Il sera en conséquence fait droit à sa demande en paiement d’une indemnité compensatrice de préavis de deux mois pour une somme de 5'915 euros, outre 591 euros pour les congés payés afférents, étant précisé qu’elles sont exprimées en brut.
En outre, eu égard à son ancienneté et à son âge lors de la rupture, à la rémunération qui lui était verseé et aux pièces produites sur sa situation personnelle (livret de famille, attestation de son frère quant à un prêt entre mai 2018 et mars 2019, attestation de paiement de la CAF pour novembre 2019), l’indemnité pour licenciement nul sera fixée à la somme de 20.000 euros.
Enfin, en application de l’article L. 1235-4 du code du travail, la société devra rembourser aux organismes concernés les éventuelles indemnités chômage versées à la salariée à compter du licenciement et dans la limite de 3 mois.

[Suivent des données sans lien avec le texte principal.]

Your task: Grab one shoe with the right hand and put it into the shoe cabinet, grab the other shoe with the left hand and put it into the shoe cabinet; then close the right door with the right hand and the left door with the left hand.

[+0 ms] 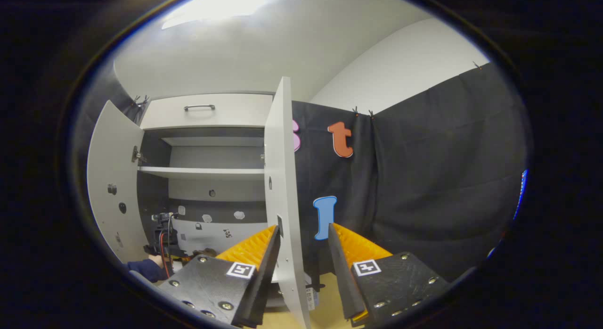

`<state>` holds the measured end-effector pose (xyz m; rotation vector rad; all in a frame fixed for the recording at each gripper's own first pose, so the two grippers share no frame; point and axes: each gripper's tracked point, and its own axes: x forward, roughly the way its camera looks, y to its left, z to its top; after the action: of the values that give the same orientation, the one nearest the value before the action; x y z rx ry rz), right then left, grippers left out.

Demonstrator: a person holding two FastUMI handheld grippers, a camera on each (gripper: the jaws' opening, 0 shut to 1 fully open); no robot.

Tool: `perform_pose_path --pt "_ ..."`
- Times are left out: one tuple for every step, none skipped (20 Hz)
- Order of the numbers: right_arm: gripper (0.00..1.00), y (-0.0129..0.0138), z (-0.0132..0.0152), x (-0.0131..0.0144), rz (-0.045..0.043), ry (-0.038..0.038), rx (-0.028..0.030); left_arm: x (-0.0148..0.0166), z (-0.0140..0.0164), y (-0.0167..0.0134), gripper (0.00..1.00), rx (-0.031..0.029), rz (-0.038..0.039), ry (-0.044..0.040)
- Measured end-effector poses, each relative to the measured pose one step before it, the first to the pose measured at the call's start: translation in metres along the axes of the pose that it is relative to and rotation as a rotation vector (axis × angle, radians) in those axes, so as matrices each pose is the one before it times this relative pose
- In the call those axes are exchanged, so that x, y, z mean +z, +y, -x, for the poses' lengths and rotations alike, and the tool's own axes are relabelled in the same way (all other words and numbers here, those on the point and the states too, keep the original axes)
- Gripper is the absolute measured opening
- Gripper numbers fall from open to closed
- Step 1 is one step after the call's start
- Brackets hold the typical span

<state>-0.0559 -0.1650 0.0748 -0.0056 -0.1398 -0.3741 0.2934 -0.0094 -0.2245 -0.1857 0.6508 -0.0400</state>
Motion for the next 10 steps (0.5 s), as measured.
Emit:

Sur les demandes accessoires
La société qui succombe supportera les dépens d’appel et sera condamnée à verser à la salariée la somme de 1 500 euros au titre de l’article 700 du code de procédure civile, en sus de celle allouée en première instance.
PAR CES MOTIFS
La COUR, statuant publiquement, par arrêt contradictoire rendu en dernier ressort, dans les limites de l’appel,
CONFIRME le jugement en ce qu’il a :
— condamné la société Pharmacie de la gare à payer à Mme [O] la somme de 1'500 euros au titre de l’article 700 du code de procédure civile,
— condamné la société aux dépens,
INFIRME le jugement sur le surplus ;
Statuant à nouveau et y ajoutant :
PRONONCE la résiliation judiciaire du contrat de travail avec effet au 28 février 2019, laquelle produit les effets d’un licenciement nul,
CONDAMNE la société Pharmacie de la gare à payer à Mme [D] [O] les sommes suivantes':
* 2.700 euros brut à titre de rappel de primes de décembre 2017 à juin 2018,
* 2.000 euros à titre de dommages et intérêts pour harcèlement moral,
* 5.915 euros bruts à titre d’indemnité compensatrice de préavis et 591 euros bruts pour les congés payés afférents,
* 20.000 euros à titre d’indemnité pour licenciement nul,
* 1.500 euros au titre de l’article 700 du code de procédure civile,
CONDAMNE la société Pharmacie de la gare au remboursement à Pôle emploi (désormais France Travail) des allocations éventuellement versées à Mme [O] dans la limite de 3 mois,
REJETTE les plus amples demandes,
CONDAMNE la société Pharmacie de la gare aux dépens d’appel.